Exercise prompt: From the entries below, please output exactly the lines starting at the one containing "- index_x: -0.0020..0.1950" and ending at the one containing "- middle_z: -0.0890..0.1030", both included.

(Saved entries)
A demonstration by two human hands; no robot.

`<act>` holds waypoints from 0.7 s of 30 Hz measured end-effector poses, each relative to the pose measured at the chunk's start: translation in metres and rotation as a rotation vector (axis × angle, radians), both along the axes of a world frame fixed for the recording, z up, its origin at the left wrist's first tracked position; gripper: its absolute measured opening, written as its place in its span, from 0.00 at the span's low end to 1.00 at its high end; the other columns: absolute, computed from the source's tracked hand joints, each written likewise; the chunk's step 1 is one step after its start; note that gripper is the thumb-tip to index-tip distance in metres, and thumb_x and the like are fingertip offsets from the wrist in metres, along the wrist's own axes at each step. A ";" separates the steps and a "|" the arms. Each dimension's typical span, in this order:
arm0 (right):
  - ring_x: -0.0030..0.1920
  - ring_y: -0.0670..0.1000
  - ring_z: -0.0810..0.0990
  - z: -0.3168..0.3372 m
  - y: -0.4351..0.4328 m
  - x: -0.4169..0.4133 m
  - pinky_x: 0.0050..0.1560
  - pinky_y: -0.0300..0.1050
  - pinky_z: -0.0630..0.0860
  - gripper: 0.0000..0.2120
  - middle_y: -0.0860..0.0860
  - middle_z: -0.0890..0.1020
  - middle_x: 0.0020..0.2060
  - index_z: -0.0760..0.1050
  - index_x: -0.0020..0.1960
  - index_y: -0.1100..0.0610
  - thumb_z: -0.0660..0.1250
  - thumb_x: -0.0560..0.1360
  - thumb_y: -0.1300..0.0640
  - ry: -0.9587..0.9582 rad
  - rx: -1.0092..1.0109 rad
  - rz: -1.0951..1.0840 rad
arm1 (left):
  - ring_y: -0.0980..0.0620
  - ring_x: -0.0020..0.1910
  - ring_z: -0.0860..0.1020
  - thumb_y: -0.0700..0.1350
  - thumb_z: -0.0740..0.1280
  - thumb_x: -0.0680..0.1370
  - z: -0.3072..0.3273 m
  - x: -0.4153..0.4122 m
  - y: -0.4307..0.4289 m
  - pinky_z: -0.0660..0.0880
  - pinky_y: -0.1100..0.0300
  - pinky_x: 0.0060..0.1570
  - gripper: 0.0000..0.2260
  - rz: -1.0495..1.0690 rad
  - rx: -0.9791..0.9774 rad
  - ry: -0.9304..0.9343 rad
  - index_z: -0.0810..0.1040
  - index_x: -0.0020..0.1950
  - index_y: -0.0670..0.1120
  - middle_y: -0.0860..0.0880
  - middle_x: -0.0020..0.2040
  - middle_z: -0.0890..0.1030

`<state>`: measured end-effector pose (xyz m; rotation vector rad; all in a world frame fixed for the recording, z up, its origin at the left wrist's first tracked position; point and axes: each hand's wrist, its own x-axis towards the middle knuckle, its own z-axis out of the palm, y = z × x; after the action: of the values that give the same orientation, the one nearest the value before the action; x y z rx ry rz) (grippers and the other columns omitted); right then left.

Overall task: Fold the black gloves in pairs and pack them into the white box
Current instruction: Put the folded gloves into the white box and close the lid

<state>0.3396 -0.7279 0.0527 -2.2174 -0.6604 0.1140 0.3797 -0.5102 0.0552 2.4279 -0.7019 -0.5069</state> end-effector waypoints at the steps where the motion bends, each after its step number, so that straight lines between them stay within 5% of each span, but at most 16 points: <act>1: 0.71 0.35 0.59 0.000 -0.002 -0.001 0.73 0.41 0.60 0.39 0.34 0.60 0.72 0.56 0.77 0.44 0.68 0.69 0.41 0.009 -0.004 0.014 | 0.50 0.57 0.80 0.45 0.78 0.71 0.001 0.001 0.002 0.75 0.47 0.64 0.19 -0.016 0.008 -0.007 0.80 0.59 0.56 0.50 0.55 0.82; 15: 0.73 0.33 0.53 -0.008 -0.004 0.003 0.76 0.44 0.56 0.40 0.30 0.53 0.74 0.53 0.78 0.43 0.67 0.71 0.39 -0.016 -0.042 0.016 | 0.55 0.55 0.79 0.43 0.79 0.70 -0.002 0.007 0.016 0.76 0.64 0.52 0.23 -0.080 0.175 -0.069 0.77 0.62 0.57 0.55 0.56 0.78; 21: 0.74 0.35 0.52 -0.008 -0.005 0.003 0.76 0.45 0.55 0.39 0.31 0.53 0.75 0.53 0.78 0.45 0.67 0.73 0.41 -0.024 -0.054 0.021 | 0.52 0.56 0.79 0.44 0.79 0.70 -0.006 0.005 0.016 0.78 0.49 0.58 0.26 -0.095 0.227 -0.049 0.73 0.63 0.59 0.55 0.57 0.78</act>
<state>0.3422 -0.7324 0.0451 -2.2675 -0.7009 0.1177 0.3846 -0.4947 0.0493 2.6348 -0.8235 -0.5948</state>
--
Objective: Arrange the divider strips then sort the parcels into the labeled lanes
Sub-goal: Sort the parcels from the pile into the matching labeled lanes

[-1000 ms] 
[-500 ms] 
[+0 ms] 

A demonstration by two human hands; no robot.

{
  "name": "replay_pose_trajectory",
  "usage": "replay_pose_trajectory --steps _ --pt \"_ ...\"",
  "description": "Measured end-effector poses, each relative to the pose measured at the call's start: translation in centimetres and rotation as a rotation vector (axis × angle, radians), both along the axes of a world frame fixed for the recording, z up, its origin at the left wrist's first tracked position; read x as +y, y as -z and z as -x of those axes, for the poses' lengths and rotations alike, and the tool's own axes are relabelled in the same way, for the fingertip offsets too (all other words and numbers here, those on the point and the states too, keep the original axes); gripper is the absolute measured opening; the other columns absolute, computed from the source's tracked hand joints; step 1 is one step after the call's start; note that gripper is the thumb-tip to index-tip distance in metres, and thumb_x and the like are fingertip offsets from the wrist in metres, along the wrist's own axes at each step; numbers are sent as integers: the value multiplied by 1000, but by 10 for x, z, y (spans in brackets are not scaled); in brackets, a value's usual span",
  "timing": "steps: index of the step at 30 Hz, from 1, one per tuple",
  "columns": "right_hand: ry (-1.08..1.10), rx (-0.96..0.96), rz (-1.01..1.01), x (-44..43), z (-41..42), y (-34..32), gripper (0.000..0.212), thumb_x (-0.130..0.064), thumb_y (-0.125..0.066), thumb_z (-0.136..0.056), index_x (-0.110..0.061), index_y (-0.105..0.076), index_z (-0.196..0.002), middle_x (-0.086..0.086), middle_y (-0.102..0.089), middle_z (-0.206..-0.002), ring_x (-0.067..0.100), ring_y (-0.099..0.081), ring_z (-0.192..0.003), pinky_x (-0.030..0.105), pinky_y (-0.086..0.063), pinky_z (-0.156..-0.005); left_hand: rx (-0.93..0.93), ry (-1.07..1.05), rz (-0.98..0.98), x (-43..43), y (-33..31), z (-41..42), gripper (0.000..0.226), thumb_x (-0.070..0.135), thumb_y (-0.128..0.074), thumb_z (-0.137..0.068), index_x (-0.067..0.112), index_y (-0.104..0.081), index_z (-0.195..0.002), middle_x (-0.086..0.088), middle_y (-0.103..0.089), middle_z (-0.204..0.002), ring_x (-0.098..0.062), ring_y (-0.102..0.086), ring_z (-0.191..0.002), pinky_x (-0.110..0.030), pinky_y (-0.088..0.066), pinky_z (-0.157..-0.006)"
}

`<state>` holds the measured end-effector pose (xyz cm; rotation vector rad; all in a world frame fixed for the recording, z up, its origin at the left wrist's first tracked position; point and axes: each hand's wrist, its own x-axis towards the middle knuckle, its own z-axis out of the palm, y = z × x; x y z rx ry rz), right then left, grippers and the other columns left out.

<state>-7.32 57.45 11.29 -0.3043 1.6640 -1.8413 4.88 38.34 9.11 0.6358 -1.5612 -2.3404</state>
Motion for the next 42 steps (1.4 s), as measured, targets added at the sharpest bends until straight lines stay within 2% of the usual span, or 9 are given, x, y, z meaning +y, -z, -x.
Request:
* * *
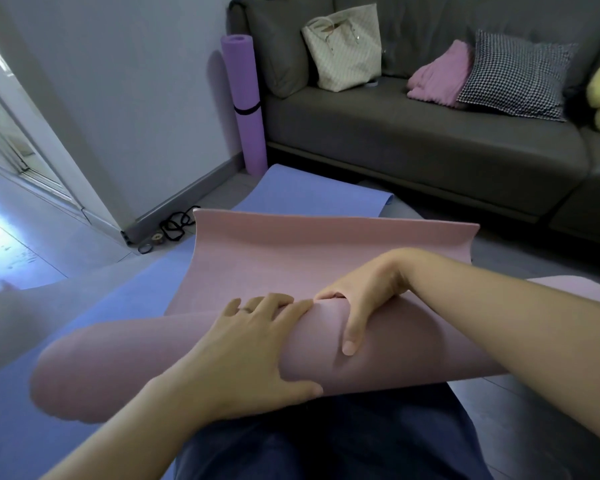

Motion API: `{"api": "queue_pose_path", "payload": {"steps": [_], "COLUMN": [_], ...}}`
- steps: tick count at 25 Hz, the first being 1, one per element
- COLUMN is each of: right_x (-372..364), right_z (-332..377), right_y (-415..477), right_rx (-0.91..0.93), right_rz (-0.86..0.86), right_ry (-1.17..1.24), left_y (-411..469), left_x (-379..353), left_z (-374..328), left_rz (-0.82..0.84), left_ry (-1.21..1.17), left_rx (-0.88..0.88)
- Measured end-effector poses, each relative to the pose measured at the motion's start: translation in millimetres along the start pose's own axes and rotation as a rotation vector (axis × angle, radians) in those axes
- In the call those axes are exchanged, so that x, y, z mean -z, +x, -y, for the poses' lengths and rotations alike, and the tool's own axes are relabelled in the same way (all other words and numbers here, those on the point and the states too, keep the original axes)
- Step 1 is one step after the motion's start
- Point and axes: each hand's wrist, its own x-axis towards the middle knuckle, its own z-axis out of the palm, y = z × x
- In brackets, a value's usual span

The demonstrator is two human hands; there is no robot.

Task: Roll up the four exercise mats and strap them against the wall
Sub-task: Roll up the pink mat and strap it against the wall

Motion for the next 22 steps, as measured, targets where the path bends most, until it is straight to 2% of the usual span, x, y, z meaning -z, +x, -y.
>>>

Completed exercise:
  - index_x: -0.0020..0.1950
  - index_y: -0.0670..0.1120
  - middle_y: -0.0860..0.0880
  - middle_x: -0.0020..0.2040
  - middle_z: -0.0890..0.1030

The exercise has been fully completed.